* [YOUR INSTRUCTIONS]:
Show all lines of the entries in which the word "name" is found.

* [MATERIAL SHOWN]:
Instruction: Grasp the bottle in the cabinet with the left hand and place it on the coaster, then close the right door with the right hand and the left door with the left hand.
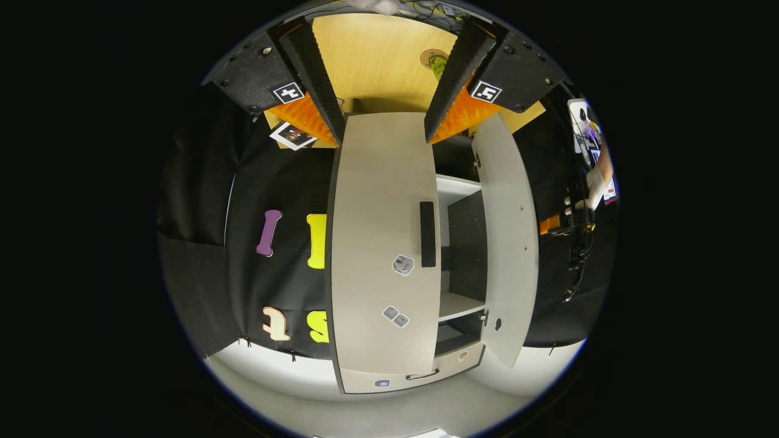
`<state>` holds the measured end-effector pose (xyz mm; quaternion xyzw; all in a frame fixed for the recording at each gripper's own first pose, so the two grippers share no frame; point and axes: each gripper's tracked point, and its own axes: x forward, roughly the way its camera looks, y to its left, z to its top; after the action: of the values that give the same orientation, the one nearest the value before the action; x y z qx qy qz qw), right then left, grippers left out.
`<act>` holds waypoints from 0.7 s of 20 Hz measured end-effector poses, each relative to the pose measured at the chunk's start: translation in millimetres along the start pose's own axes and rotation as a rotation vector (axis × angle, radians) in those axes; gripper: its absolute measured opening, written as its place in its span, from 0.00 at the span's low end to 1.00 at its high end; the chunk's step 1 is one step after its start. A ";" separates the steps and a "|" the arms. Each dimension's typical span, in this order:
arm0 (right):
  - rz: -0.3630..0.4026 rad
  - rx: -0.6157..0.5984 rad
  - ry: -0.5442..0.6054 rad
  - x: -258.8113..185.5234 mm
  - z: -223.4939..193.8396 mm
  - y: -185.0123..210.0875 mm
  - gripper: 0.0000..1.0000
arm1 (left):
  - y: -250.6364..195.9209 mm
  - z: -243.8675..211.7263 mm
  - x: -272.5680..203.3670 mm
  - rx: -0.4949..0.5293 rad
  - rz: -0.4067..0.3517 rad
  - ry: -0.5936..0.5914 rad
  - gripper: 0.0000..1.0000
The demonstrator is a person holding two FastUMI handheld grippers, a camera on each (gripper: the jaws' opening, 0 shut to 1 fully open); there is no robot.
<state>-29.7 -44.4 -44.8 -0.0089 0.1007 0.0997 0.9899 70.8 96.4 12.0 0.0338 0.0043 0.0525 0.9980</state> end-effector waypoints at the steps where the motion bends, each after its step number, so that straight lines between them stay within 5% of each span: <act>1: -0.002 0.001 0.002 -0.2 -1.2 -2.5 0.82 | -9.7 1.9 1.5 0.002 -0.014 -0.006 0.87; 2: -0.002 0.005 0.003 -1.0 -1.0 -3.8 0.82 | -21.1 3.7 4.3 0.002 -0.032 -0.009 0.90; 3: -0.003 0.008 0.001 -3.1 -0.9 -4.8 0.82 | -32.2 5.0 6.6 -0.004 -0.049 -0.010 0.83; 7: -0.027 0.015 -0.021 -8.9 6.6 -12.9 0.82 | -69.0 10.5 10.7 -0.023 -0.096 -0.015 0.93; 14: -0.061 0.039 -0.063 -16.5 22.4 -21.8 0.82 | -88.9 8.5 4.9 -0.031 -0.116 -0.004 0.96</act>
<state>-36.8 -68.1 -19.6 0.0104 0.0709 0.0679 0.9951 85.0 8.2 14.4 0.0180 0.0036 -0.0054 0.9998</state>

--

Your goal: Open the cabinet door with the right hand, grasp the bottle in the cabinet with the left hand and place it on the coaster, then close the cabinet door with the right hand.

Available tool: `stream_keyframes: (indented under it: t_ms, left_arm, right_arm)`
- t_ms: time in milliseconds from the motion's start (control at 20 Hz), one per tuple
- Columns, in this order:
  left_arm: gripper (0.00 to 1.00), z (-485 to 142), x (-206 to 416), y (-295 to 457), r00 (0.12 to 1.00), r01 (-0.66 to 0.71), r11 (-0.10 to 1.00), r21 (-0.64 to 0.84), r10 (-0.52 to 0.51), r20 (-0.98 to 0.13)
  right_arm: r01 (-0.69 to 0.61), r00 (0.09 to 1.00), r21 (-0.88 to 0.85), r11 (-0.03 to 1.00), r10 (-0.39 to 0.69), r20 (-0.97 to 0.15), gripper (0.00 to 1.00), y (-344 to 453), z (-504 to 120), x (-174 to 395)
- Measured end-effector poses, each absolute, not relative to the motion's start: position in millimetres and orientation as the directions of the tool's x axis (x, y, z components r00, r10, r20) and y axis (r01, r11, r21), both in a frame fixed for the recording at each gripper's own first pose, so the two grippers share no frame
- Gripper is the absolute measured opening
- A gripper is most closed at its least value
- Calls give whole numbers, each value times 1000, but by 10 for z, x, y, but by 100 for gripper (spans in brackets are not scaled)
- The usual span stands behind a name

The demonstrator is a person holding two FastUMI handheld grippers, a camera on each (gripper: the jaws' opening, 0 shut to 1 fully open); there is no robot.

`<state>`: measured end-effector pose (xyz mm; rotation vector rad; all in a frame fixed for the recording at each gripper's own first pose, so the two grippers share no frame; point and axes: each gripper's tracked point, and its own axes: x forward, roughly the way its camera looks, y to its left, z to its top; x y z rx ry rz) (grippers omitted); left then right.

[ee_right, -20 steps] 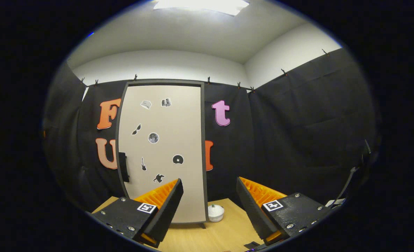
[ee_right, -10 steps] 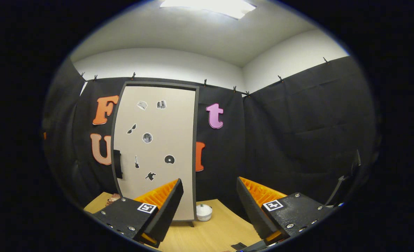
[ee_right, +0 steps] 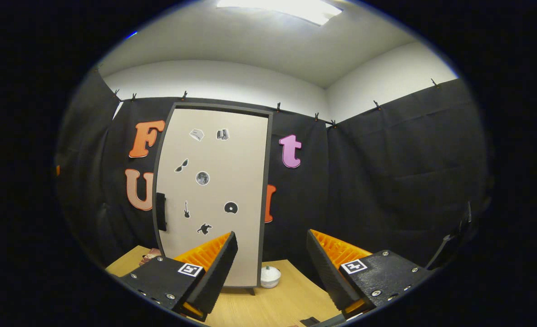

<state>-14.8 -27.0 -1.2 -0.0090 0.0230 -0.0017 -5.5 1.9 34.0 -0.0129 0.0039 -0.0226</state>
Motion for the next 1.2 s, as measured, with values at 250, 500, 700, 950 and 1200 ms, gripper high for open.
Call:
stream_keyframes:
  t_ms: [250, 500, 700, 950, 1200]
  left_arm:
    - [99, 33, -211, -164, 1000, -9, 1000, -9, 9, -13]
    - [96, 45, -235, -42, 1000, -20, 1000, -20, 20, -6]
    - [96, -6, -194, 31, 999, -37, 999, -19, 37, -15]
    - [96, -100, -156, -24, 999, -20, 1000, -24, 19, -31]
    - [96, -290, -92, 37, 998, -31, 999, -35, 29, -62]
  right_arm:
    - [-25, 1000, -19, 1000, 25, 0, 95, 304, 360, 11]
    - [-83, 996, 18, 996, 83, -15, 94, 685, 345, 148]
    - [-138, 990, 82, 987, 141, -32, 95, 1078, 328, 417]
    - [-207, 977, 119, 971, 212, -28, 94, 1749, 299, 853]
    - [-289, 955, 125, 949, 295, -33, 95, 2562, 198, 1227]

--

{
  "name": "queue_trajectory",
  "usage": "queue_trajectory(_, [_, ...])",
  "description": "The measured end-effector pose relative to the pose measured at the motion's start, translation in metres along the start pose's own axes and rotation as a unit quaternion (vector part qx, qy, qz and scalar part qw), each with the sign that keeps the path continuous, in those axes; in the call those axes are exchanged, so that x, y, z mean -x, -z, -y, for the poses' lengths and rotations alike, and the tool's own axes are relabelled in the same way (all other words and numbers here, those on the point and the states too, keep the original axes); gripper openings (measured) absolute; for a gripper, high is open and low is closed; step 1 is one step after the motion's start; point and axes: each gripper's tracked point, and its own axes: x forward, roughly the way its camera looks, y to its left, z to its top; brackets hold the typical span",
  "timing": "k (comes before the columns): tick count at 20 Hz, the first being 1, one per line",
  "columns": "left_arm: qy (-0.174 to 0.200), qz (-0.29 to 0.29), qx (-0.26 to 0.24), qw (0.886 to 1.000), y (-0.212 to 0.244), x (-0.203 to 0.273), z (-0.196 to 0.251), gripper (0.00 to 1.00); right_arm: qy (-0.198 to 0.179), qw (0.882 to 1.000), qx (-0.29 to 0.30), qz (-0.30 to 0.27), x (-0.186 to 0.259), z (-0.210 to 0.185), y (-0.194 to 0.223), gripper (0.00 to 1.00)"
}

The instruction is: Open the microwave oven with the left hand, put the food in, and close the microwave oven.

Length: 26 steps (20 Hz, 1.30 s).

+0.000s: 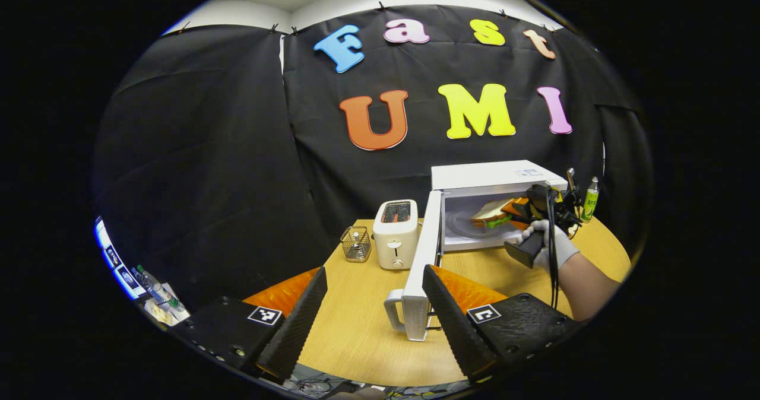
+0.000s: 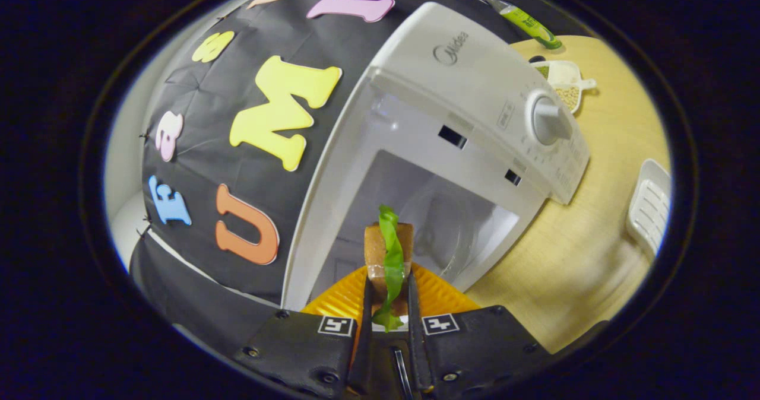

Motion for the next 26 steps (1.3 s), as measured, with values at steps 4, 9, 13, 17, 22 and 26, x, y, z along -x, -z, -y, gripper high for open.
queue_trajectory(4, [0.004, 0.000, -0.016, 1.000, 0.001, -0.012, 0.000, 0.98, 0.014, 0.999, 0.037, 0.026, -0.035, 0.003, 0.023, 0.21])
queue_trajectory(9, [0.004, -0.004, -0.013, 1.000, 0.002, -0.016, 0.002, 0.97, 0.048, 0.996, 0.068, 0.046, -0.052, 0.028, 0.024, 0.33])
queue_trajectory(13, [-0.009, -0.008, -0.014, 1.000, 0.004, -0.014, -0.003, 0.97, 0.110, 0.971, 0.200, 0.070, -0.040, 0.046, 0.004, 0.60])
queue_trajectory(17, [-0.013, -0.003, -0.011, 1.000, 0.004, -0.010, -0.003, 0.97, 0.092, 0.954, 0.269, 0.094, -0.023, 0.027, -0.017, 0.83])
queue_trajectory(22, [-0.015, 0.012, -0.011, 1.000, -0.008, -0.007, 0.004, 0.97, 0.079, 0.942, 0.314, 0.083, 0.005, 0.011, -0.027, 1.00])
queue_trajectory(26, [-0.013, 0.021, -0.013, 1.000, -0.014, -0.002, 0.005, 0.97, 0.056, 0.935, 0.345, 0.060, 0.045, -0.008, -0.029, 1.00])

* [RESPONSE]:
- The usual span stands behind a name
  "name": "queue_trajectory",

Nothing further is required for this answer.